**WORK TASK**
Within the records below is a range that opens at the line with "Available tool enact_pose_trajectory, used" and closes at the line with "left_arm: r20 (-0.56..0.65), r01". Return that range word for word, both ends included, and only that range.

Stored items from a collection
[Start of section]
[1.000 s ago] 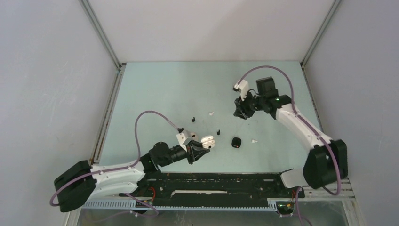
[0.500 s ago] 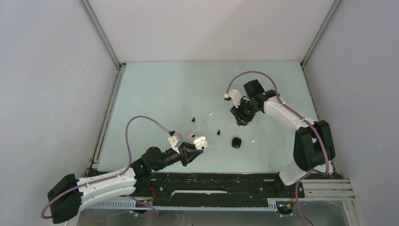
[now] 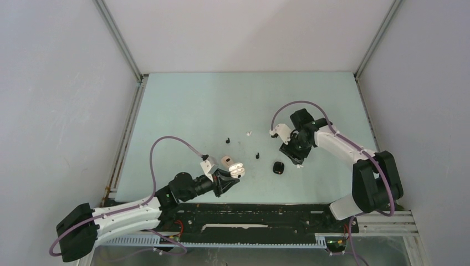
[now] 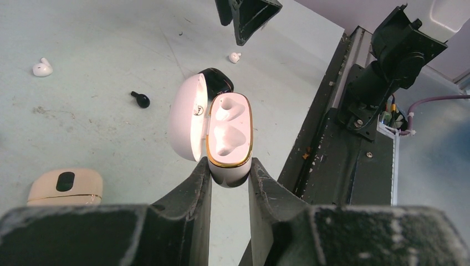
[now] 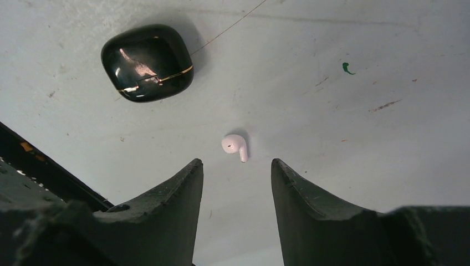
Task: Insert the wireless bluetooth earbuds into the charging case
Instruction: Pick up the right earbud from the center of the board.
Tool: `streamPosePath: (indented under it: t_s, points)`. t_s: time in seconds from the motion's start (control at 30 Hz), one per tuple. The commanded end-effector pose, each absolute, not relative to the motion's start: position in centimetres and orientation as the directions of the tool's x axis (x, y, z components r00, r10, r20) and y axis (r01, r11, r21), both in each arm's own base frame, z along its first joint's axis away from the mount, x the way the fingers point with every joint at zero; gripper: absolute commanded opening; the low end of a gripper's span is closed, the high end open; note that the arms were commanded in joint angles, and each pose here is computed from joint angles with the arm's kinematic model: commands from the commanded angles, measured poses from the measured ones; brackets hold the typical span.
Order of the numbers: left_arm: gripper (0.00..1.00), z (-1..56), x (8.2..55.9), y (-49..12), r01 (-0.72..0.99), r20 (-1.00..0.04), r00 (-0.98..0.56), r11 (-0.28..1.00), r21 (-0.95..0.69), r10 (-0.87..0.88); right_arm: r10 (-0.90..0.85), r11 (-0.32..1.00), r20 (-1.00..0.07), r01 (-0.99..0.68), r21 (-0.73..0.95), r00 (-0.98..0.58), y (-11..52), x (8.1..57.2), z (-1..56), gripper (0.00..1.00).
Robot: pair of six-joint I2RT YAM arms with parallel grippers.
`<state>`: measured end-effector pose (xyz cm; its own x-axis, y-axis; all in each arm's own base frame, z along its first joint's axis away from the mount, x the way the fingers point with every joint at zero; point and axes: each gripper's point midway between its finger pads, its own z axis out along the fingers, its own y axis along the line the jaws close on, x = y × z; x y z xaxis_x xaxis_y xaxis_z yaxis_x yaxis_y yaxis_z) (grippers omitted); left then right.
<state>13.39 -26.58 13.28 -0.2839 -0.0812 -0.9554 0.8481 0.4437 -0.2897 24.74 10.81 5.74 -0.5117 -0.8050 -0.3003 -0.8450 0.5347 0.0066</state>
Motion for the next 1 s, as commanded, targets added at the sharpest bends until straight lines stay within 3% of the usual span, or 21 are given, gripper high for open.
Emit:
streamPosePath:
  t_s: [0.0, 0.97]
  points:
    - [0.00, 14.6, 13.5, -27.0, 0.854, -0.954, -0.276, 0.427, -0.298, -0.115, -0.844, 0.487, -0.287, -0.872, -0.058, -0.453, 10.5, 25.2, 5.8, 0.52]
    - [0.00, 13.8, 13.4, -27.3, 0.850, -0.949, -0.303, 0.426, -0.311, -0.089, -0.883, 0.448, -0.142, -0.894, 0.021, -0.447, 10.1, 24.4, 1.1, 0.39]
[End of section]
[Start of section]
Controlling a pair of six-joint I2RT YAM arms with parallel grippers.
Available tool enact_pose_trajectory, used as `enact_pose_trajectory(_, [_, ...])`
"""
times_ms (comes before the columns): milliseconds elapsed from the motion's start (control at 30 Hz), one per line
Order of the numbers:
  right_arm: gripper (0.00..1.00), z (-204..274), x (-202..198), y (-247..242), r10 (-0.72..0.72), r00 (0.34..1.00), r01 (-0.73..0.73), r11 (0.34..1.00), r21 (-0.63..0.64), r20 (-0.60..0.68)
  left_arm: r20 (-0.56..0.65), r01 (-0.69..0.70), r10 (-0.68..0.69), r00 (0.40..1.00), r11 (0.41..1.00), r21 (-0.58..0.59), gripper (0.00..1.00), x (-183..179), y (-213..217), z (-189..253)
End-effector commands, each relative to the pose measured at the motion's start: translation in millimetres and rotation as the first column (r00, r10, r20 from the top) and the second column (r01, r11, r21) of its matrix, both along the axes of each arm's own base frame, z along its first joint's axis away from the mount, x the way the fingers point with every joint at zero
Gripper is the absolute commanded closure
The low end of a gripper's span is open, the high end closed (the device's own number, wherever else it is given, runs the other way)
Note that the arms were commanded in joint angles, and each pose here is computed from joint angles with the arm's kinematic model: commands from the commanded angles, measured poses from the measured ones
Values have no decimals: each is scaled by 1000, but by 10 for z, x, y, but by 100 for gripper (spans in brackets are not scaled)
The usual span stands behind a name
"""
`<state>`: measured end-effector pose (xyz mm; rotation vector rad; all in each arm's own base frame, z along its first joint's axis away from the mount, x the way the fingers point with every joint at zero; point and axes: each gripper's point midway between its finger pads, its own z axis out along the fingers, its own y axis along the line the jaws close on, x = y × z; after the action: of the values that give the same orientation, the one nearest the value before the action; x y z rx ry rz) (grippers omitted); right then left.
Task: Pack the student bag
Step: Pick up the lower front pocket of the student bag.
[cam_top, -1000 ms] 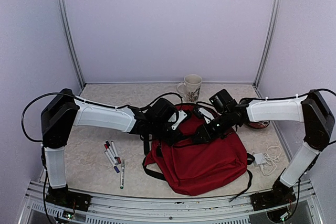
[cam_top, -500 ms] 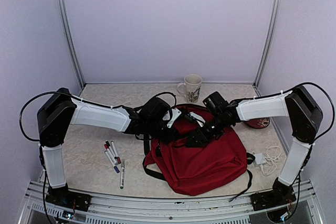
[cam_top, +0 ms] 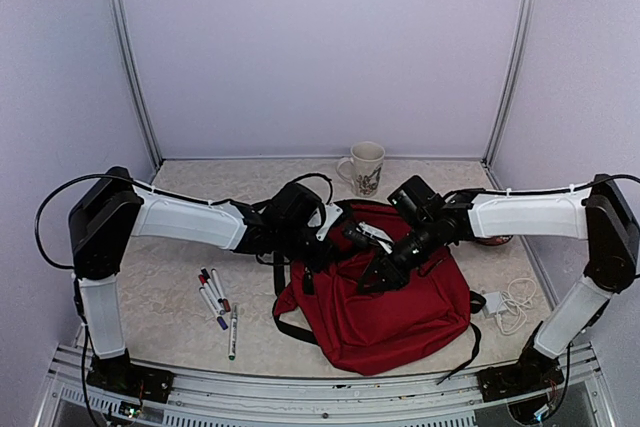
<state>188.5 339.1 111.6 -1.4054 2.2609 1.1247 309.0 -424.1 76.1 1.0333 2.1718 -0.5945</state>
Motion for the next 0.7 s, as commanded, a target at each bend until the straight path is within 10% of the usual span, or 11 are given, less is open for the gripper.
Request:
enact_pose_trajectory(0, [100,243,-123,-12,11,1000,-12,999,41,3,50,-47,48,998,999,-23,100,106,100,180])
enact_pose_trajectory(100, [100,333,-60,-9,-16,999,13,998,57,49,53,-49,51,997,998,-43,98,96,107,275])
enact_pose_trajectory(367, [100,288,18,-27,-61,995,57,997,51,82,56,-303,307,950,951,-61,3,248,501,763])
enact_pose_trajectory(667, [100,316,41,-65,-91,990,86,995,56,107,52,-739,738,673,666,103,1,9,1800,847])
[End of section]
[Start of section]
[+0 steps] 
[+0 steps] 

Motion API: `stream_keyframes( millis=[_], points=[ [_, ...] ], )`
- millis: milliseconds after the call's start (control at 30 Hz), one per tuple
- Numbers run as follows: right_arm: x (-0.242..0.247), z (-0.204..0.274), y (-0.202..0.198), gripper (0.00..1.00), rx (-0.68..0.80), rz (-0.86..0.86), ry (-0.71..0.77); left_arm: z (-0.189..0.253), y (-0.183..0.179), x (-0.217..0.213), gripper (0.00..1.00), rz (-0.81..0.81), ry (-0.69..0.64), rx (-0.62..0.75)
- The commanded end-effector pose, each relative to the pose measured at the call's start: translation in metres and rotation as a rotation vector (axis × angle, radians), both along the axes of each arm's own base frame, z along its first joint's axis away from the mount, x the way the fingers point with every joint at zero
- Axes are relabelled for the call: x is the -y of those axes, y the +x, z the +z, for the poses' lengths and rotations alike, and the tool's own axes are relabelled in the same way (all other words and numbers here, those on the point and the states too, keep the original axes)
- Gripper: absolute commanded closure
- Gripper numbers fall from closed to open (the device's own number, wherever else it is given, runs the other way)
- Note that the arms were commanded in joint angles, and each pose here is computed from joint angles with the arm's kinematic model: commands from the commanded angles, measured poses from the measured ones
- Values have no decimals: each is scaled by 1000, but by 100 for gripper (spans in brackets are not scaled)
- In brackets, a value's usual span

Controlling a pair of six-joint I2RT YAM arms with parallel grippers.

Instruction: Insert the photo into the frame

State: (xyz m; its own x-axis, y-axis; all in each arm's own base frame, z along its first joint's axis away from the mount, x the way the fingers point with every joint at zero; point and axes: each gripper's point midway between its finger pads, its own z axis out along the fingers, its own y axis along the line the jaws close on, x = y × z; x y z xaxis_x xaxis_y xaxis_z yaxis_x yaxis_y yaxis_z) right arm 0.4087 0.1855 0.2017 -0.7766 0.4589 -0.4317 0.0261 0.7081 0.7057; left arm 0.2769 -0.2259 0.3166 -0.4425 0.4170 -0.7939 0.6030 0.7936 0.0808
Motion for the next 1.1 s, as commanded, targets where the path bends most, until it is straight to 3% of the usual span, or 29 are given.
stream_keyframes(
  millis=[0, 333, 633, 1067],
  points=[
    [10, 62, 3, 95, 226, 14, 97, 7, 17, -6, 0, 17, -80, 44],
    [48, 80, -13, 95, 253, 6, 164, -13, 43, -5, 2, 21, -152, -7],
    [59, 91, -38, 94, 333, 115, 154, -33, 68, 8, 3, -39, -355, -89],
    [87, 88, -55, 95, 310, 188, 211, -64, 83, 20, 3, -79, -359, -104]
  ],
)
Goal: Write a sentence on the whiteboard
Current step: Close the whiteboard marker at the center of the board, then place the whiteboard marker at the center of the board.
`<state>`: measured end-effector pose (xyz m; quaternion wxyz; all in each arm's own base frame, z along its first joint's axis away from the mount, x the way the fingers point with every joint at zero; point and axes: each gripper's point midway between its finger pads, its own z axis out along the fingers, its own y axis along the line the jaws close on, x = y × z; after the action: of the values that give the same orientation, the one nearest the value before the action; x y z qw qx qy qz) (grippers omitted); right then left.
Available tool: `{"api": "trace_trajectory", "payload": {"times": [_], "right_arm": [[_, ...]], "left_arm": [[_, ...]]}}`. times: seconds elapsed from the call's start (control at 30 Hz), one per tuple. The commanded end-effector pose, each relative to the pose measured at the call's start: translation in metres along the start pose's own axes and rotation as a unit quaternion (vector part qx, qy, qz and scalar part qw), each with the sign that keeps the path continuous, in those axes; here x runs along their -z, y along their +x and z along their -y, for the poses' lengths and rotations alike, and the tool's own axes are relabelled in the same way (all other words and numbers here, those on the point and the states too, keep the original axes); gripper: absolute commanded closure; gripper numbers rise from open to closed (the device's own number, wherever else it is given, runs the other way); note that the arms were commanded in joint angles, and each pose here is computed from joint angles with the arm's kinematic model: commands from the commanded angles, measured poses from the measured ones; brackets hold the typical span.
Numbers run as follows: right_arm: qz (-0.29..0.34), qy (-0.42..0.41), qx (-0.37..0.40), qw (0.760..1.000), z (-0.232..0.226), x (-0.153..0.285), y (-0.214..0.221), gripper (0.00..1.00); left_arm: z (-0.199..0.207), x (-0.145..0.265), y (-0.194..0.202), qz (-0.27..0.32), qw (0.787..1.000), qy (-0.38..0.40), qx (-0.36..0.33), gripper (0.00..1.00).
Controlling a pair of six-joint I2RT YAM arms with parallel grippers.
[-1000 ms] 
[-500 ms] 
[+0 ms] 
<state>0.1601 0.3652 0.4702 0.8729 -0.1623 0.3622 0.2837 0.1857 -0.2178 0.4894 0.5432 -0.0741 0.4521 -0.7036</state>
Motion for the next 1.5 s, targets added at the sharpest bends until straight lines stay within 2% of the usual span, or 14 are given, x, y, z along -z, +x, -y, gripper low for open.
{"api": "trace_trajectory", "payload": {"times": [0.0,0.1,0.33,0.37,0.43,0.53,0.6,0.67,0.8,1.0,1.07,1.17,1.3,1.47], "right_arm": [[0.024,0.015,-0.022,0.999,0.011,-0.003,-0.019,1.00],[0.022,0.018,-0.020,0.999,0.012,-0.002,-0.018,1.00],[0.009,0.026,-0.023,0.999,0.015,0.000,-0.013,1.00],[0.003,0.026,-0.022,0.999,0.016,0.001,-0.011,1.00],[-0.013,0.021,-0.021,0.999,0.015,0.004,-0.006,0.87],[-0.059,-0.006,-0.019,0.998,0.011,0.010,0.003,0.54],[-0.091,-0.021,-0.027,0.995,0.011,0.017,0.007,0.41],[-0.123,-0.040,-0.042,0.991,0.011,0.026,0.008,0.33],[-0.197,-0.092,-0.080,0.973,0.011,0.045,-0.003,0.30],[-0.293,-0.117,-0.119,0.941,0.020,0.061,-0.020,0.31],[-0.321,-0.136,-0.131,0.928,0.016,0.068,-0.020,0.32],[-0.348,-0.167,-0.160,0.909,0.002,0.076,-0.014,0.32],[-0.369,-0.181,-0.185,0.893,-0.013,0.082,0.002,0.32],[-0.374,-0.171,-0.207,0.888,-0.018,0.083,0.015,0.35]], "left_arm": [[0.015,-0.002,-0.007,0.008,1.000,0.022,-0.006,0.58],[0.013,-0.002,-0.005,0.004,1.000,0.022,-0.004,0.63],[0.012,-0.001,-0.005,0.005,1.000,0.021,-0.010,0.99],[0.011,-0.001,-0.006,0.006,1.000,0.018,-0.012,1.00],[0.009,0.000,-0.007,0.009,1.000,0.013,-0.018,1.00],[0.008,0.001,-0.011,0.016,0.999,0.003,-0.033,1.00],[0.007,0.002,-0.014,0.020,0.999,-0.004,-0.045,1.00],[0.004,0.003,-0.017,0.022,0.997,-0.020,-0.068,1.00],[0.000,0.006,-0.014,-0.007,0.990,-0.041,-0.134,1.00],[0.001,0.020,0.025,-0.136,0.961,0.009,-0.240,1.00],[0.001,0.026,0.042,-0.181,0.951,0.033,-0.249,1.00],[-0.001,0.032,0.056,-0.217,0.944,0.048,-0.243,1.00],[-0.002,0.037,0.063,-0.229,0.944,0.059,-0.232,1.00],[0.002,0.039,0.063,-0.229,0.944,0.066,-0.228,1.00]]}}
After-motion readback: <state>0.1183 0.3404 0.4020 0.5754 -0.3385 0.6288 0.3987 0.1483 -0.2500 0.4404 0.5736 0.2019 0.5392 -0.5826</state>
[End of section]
**EXERCISE RESPONSE**
Available tool enact_pose_trajectory, used as `enact_pose_trajectory(_, [_, ...])`
"""
times_ms (comes before the columns): milliseconds elapsed from the motion's start (control at 30 Hz), one per line
Order of the numbers:
  right_arm: gripper (0.00..1.00), z (-204..274), x (-202..198), y (-247..242), r10 (-0.72..0.72), r00 (0.34..1.00), r01 (-0.73..0.73), r11 (0.34..1.00), r21 (-0.63..0.64), r20 (-0.60..0.68)
  left_arm: r20 (-0.56..0.65), r01 (-0.69..0.70), r10 (-0.68..0.69), r00 (0.40..1.00), r11 (0.41..1.00), r21 (-0.58..0.59), gripper (0.00..1.00), x (-183..179), y (-213..217), z (-189..253)

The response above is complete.